▶ _WHAT IS NEEDED_
Take the listing that follows and copy it precisely.

▶ _SUPPLIED INFORMATION_

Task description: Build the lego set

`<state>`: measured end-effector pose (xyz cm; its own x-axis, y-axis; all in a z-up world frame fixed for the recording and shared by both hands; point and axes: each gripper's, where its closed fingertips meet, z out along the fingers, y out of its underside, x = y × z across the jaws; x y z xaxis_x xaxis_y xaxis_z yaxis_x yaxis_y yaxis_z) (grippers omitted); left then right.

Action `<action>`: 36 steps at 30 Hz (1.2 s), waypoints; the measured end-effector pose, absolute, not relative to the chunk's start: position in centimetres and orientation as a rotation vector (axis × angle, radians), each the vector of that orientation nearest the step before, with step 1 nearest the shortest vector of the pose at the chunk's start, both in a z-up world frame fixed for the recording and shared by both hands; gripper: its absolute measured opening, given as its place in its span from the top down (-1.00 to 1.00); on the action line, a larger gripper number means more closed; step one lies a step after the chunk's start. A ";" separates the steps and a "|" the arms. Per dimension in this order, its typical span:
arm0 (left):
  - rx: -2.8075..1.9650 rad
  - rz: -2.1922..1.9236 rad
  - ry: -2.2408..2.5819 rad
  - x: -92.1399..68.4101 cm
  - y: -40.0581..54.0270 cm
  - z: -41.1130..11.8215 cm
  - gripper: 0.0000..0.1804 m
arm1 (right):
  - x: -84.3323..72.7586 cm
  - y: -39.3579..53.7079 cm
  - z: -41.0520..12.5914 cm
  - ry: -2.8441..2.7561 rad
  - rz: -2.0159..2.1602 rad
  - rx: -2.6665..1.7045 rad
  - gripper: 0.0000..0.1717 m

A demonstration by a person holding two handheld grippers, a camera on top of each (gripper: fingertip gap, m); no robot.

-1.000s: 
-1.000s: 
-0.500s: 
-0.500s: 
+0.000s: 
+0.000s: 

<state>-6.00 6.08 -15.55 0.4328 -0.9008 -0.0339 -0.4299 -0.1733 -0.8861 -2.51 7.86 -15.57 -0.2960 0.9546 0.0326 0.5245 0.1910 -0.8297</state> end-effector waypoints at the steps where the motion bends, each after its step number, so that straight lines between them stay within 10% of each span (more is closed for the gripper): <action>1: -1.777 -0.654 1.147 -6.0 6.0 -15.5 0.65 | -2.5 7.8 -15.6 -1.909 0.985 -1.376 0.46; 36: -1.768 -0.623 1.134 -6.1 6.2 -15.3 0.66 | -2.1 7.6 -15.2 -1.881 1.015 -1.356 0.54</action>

▶ _FINISHED TASK_
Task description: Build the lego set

`<state>`: measured end-effector pose (xyz cm; its own x-axis, y-axis; all in a z-up world frame fixed for the recording and shared by both hands; point and axes: each gripper's, where its closed fingertips meet, z out along the fingers, y out of its underside, x = y × z across the jaws; x y z xaxis_x xaxis_y xaxis_z yaxis_x yaxis_y yaxis_z) (grippers omitted); left then right.

Action `<action>`: 36 steps at 30 Hz (1.2 s), waypoints; the measured end-effector pose, absolute, not relative to the chunk's start: position in centimetres and orientation as a rotation vector (axis × angle, radians), each the vector of that orientation nearest the step before, with step 1 nearest the shortest vector of the pose at the chunk's start, both in a z-up world frame fixed for the recording and shared by both hands; gripper: its absolute measured opening, given as its place in its span from the top down (-1.00 to 1.00); on the action line, a larger gripper number means more closed; step one lies a step after the chunk's start. A ";" separates the steps and a "|" the arms. Per dimension in this order, its typical span:
arm0 (left):
  - rx: -2.8075..1.9650 rad
  - rz: -2.1922..1.9236 rad
  - ry: -2.2408..2.5819 rad
  - x: -92.1399..68.4101 cm
  - y: -40.0581..54.0270 cm
  - z: -41.1130..11.8215 cm
  - gripper: 0.0000..0.1804 m
arm1 (right):
  - x: -84.3323..72.7586 cm
  - y: -39.3579..53.7079 cm
  - z: -41.0520..12.5914 cm
  - ry: -2.8441..2.7561 rad
  - rz: -2.0159..2.1602 rad
  - rx: -2.6665..1.7045 rad
  - gripper: 0.0000..0.1717 m

A demonstration by a person holding two handheld grippers, a camera on top of each (gripper: fingertip gap, m); no robot.

-1.000s: 
-1.000s: 
-0.500s: 
-0.500s: 
+0.000s: 
+0.000s: 

<state>-6.00 6.08 -15.55 0.4328 -0.9008 -0.0339 -0.4299 -0.1733 -0.8861 -2.51 7.86 -15.57 -0.2960 0.9546 0.0326 0.5245 0.1910 -0.8297</state> end-effector waypoints at the steps where the motion bends, each after its step number, so that straight lines between them stay within 10% of each span (more is closed for the gripper): <action>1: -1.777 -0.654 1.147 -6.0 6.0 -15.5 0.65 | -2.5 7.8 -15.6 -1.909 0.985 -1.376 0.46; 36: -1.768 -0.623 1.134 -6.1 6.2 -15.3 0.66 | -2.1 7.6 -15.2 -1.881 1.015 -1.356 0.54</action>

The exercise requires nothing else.